» EXERCISE REQUIREMENTS:
Gather all lines from the material that contain the word "position".

····················

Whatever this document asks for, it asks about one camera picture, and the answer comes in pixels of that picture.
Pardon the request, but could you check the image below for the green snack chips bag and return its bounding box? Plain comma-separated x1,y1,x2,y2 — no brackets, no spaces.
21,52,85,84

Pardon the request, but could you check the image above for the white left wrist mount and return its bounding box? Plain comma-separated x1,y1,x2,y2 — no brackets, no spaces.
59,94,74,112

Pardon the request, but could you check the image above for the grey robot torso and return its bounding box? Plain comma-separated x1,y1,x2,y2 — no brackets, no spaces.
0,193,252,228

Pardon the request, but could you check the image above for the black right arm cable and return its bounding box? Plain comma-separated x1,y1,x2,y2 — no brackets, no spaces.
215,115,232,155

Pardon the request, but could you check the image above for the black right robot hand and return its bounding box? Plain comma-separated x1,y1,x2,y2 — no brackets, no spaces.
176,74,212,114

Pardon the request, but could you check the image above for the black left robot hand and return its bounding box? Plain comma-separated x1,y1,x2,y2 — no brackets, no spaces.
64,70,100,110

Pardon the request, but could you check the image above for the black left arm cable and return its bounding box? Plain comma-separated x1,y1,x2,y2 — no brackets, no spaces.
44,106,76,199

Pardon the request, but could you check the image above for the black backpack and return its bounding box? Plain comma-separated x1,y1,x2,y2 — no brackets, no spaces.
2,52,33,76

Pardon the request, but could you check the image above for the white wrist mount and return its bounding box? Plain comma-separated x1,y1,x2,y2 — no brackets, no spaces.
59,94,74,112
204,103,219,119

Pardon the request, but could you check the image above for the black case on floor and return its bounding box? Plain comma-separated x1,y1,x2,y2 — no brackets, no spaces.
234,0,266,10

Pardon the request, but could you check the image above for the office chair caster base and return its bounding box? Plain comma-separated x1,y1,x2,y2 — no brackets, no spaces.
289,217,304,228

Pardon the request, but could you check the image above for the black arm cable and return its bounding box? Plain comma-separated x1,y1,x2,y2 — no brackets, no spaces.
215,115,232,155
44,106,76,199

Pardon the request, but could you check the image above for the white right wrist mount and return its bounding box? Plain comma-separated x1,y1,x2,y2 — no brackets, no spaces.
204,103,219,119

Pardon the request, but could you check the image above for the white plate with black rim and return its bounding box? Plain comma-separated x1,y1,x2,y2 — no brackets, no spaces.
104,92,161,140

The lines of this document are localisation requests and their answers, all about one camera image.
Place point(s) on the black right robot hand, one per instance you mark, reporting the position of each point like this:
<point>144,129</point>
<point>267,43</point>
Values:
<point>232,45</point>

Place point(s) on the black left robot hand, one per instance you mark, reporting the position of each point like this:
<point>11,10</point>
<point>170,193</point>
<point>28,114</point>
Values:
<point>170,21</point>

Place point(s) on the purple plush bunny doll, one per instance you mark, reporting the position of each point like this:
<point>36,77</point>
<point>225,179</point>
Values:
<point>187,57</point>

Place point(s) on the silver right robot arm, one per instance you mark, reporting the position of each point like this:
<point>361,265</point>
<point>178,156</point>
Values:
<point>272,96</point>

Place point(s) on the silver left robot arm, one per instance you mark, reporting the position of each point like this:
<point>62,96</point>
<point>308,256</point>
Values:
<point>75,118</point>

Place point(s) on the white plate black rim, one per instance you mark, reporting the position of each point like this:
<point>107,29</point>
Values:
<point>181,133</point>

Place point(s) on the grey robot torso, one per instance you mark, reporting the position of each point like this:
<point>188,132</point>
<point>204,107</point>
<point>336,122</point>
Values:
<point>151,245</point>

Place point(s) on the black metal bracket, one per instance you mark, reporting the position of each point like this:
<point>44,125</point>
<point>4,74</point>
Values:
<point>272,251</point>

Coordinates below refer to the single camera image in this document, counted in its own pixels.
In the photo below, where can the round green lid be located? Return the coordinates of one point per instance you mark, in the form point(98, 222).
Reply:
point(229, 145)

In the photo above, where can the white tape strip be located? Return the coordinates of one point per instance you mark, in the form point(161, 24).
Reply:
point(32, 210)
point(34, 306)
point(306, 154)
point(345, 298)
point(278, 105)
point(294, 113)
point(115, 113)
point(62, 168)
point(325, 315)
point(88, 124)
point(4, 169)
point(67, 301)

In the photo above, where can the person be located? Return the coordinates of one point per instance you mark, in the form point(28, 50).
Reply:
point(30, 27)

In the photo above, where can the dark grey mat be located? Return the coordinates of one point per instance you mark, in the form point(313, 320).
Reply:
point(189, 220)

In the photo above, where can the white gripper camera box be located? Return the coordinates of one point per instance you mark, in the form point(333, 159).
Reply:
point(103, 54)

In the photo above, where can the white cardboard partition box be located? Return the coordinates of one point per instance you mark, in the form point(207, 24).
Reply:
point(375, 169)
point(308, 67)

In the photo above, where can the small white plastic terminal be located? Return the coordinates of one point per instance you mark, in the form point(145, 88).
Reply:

····················

» EXERCISE RESPONSE:
Place point(s) on the black right robot hand, one per instance you mark, reporting the position of each point like this:
Place point(s) on the black left robot hand, one per instance you mark, reporting the position of each point like this:
Place point(s) on the purple plush bunny doll, one per instance you mark, reporting the position of each point like this:
Place point(s) on the silver right robot arm, one per instance you mark, reporting the position of each point like this:
Place point(s) on the silver left robot arm, one per instance you mark, reporting the position of each point like this:
Place point(s) on the white plate black rim, one per instance you mark, reporting the position of each point like this:
Place point(s) on the grey robot torso, one per instance you mark, reporting the position of each point like this:
Place point(s) on the black metal bracket, one per instance you mark, reporting the position of each point like this:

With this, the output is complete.